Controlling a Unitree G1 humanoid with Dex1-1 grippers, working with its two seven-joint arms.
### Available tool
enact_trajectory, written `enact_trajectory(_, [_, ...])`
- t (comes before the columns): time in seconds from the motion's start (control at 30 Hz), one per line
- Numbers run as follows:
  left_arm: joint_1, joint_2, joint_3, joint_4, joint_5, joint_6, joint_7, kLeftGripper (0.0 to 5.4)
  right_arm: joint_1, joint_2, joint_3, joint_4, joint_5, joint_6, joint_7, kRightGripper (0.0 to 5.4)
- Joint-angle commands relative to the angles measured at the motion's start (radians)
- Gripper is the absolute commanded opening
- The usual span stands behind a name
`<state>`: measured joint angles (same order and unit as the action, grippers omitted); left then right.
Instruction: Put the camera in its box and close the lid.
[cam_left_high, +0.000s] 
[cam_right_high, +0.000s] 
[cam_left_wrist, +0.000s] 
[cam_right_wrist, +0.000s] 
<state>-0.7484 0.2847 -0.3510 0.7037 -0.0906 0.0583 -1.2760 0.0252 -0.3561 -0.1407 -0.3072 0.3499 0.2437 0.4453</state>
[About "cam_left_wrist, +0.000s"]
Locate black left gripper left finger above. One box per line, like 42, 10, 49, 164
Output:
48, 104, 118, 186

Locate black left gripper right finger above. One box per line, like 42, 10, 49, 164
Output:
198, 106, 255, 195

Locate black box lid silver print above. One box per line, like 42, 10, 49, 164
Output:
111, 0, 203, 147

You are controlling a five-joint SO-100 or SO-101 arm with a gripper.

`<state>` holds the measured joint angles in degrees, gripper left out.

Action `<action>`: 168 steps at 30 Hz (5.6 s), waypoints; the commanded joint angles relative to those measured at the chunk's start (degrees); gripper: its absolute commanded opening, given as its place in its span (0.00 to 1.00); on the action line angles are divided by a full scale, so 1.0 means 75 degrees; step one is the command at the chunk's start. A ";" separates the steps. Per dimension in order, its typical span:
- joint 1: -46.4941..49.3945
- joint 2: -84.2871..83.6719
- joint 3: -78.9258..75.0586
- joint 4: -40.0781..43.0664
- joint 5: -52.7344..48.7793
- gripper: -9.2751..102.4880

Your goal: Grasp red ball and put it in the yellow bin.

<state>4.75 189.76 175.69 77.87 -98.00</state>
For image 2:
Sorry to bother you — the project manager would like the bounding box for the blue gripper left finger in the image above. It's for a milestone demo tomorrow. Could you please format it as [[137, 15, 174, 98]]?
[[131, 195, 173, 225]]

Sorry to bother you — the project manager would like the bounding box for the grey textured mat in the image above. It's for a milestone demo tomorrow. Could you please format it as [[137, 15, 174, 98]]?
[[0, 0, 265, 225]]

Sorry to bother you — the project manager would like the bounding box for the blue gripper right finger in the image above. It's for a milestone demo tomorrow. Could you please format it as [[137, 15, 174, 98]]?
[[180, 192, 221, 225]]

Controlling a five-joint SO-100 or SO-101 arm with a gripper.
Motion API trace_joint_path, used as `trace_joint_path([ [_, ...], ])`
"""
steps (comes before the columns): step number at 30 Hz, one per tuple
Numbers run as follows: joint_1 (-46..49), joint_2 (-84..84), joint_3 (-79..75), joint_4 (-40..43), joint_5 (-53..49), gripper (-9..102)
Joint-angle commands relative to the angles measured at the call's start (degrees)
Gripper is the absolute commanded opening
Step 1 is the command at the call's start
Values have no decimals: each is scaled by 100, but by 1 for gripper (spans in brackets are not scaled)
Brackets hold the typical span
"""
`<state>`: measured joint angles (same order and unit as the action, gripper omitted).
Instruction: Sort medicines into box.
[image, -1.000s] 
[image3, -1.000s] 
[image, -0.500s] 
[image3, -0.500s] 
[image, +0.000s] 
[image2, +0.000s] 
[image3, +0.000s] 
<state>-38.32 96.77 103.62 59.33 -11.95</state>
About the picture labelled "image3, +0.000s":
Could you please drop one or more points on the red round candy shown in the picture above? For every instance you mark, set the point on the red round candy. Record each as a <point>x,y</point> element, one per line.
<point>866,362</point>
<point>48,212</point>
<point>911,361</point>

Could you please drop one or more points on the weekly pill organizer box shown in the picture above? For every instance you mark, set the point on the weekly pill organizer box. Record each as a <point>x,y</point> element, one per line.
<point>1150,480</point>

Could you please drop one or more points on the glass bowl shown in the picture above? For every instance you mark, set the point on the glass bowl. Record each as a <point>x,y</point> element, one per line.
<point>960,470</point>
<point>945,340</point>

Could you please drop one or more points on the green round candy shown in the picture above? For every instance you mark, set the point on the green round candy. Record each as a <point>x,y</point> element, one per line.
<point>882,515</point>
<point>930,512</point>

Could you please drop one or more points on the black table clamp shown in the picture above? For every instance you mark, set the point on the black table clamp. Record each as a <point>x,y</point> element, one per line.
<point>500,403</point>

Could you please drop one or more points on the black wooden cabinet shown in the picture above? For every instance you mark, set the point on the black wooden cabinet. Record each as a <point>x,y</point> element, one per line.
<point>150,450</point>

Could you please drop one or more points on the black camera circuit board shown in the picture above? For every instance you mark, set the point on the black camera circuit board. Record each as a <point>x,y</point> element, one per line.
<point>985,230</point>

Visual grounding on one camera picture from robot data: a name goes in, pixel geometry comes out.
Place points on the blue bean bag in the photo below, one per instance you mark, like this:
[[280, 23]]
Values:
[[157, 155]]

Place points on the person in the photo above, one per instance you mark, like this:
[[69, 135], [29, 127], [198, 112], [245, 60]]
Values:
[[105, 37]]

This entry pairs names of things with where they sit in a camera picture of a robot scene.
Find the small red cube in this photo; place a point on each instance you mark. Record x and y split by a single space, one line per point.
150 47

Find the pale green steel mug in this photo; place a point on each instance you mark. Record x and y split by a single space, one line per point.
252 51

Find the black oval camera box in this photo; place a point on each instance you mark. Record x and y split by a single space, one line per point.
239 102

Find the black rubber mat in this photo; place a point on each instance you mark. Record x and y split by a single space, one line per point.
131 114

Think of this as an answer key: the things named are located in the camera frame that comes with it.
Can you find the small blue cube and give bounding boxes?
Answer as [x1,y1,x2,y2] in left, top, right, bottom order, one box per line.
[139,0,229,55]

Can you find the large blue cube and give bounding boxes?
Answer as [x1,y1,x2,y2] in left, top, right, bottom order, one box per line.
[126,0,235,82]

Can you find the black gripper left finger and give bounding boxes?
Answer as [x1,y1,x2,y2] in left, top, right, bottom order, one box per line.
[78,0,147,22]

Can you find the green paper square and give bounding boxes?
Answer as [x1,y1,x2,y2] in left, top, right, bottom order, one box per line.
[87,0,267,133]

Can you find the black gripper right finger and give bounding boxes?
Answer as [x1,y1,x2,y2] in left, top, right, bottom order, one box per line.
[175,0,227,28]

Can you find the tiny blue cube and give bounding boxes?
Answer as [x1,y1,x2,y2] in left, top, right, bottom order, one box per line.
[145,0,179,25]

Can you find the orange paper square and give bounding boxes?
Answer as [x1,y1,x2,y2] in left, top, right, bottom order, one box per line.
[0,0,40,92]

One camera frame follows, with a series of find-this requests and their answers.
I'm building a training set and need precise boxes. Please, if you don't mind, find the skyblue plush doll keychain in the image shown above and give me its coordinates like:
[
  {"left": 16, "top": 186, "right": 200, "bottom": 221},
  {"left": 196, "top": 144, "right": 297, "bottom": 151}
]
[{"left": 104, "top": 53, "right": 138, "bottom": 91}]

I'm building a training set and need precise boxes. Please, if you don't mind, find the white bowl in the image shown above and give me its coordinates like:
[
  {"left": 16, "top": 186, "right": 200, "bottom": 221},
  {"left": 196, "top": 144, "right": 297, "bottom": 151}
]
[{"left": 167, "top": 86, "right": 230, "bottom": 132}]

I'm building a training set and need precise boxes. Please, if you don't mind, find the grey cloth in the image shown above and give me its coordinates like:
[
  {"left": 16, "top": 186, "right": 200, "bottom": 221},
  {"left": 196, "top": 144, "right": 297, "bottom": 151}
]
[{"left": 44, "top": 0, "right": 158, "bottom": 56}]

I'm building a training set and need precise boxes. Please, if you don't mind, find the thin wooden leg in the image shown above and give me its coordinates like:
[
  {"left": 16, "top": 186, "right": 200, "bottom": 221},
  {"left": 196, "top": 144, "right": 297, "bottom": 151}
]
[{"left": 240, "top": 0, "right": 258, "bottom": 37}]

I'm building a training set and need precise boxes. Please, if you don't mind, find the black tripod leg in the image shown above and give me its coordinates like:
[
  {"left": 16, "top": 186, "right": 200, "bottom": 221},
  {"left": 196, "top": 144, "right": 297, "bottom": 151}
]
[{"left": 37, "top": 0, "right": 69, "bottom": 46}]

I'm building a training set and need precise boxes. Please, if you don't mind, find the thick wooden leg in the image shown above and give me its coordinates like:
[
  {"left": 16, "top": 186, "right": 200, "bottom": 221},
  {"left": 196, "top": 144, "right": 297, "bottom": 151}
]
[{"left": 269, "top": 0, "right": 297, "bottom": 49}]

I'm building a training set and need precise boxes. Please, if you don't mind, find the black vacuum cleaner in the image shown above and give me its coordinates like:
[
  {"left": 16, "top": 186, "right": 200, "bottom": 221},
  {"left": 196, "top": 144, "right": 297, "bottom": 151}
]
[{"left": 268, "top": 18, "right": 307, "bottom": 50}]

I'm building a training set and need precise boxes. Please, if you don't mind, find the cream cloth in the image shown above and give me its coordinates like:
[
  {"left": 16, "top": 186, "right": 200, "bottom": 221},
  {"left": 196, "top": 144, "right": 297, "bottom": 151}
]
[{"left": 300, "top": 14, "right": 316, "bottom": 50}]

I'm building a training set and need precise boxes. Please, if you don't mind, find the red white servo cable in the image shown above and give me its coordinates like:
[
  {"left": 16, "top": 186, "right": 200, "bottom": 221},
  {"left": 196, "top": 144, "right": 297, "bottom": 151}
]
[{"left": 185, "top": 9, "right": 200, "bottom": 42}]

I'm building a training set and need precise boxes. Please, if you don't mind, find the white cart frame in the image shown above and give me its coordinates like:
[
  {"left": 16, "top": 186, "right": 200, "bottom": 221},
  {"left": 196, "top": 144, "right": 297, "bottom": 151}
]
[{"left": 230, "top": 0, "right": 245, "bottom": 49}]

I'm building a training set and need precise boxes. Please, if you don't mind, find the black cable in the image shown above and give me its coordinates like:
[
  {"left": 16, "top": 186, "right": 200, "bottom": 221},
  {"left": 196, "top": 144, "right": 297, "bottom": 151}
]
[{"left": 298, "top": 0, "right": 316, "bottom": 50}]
····················
WHAT THE EXERCISE ASKS —
Write out, exactly and with nothing else, the lines of the listing above from its first line through the line with "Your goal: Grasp".

ANSWER BELOW —
Controlling a Unitree G1 humanoid with Dex1-1 grippers, working with its two seven-joint arms.
### Available tool
enact_trajectory, written `enact_trajectory(_, [_, ...])`
- t (comes before the columns): time in seconds from the motion's start (control at 30 Hz), one per line
- Numbers run as follows:
  left_arm: joint_1, joint_2, joint_3, joint_4, joint_5, joint_6, joint_7, kLeftGripper (0.0 to 5.4)
  right_arm: joint_1, joint_2, joint_3, joint_4, joint_5, joint_6, joint_7, kRightGripper (0.0 to 5.4)
- Joint-angle commands relative to the angles measured at the motion's start (radians)
- Gripper is the absolute commanded opening
- The usual span stands behind a name
`<state>`: measured joint angles (same order and unit as the action, grippers omitted); left then right.
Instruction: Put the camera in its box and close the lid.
[cam_left_high, +0.000s] 
[cam_right_high, +0.000s] 
[cam_left_wrist, +0.000s] 
[cam_right_wrist, +0.000s] 
<state>-0.7484 0.2847 -0.3510 0.7037 -0.0906 0.0583 -1.2760 0.0252 -0.3561 -0.1407 -0.3072 0.3499 0.2437 0.4453</state>
[About "cam_left_wrist, +0.000s"]
Locate black left gripper left finger above. One box per line, like 42, 10, 49, 164
Output:
48, 104, 118, 186

Locate black left gripper right finger above. One box per line, like 42, 10, 49, 164
Output:
198, 106, 255, 195

Locate black box lid silver print above. One box per line, like 42, 10, 49, 164
Output:
111, 0, 203, 147

You are controlling a five-joint SO-100 or SO-101 arm with a gripper.

`<state>` holds the measured joint angles in degrees, gripper left out.

Action `<action>`: 168 steps at 30 Hz (5.6 s), waypoints; the commanded joint angles relative to those measured at the chunk's start (degrees); gripper: its absolute commanded opening, given as its place in its span (0.00 to 1.00); on the action line angles are divided by a full scale, so 1.0 means 75 degrees; step one is the command at the chunk's start. A ";" separates the steps. Per dimension in order, its typical span:
- joint 1: -46.4941..49.3945
- joint 2: -84.2871..83.6719
- joint 3: -78.9258..75.0586
- joint 4: -40.0781..43.0664
- joint 5: -52.7344..48.7793
- gripper: -9.2751..102.4880

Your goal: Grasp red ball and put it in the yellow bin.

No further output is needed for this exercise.